Kim Petras, a primeira cantora trans no topo das paradas musicais
Intérprete do hit Unholy, a artista alemã prefere se destacar por seu trabalho, não pela identidade de gênero
A jovem Kim Petras deixou sua Alemanha natal em 2011, aos 19 anos, e embarcou para Los Angeles, nos Estados Unidos, em busca de um sonho: ser reconhecida, acima de qualquer coisa, por sua música. A jornada de mais de uma década atingiu o ápice no fim deste ano — hoje, aos 30, a alemã se converteu em mania com o hit Unholy. Ela é a primeira artista transgênero a alcançar o topo do Spotify global e da Billboard Hot 100, principal parada americana, graças à música em parceria com Sam Smith (que, aliás, se define como não binário).
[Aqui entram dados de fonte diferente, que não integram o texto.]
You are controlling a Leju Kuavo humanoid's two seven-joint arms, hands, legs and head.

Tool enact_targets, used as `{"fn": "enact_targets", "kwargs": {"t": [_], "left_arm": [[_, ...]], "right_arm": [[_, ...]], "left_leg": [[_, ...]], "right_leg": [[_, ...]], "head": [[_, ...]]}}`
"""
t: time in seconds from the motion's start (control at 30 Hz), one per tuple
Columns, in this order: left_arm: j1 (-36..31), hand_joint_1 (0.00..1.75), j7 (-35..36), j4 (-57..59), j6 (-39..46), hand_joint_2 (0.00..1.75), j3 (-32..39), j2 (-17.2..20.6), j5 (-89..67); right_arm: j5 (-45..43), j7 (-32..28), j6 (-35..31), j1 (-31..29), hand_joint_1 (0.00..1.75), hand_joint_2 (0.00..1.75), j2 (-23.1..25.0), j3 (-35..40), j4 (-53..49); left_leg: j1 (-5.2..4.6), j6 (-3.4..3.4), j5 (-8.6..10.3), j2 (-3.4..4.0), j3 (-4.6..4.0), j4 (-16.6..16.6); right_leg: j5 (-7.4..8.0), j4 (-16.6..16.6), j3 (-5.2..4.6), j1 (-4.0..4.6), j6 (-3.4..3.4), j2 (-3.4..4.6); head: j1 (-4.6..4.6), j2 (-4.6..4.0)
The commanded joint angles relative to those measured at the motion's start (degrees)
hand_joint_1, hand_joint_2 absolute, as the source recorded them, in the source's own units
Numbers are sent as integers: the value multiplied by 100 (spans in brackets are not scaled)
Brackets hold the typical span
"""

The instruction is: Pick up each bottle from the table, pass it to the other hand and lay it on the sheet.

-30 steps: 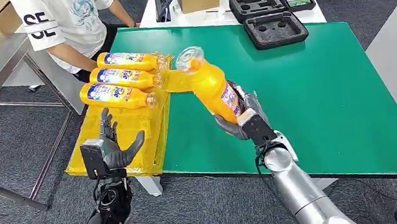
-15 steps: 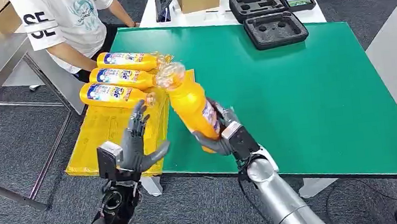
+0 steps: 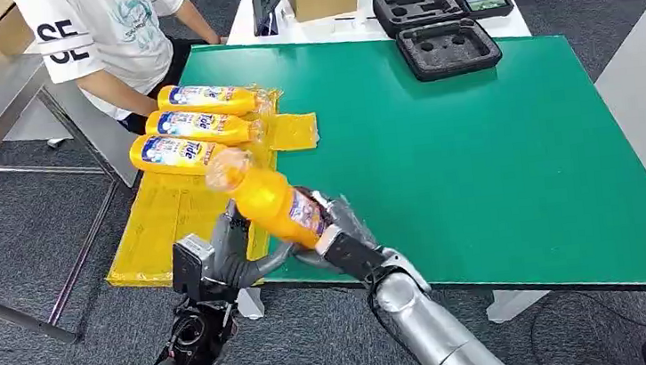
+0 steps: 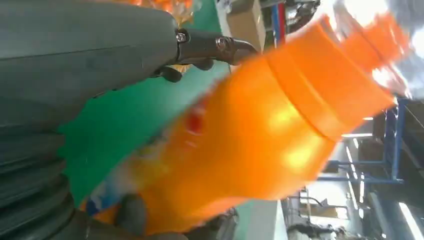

O sucesso rendeu a Petras sua primeira indicação ao Grammy 2023, no qual concorrerá na categoria de melhor performance pop de duo ou grupo, em fevereiro próximo.
O feito, claro, é uma conquista para a comunidade trans. Mas reduzi-la à sua identidade de gênero seria menosprezar a carreira da alemã. No cenário musical mais acolhedor de hoje em dia, Petras pode ser quem é, e escolhe ser reconhecida pela música, assim como qualquer cantora. “Quero estar na mesma categoria que todo mundo e ser julgada da mesma forma. Minha música ser boa é tudo o que importa”, proclamou à Billboard.
Com uma inegável postura de pop star, ela emula o ritmo dançante e sensual do pop feminino que cresceu ouvindo, desenhado por mulheres como Madonna, Cher e Britney Spears — que romperam barreiras entoando canções sobre sexo, amor, curtição e suas próprias inseguranças. “Mamãe não sabe que papai está excitado no bordel / Fazendo algo pecaminoso”, canta no refrão da apimentada Unholy. “Talvez tudo o que eu precise seja algo para acreditar”, confessa em If Jesus Was a Rockstar, que fala da sua relação dúbia com a religião.
Nascida em Colônia, Alemanha, Petras anda de mãos dadas com o pioneirismo. Isso porque sua transição de gênero foi um marco por lá. Aos 2 anos de idade, a então criança já dizia aos pais que era uma garota. Acolhedores, eles procuraram aconselhamento psicológico para a filha na adolescência, e ela iniciou a transição hormonal com apenas 12 anos, atraindo a atenção da mídia. Aos 16, ganhou ainda mais notoriedade ao se tornar uma das jovens mais novas a passar pela cirurgia de redesignação sexual.
Hoje no topo, ela sabe da representatividade que assume, mas vê a música como algo que vai além das barreiras de gênero. “A emoção de cantar me conecta a todos. Eu tenho sentimentos como qualquer um. Não penso na identidade de um artista, só amo sua música”, já resumiu a própria, que lançou em 2022 o álbum Slut Pop e ainda achou tempo para estrear nas telas na série Los Espookys, da HBO. Um sucesso que desafia classificações.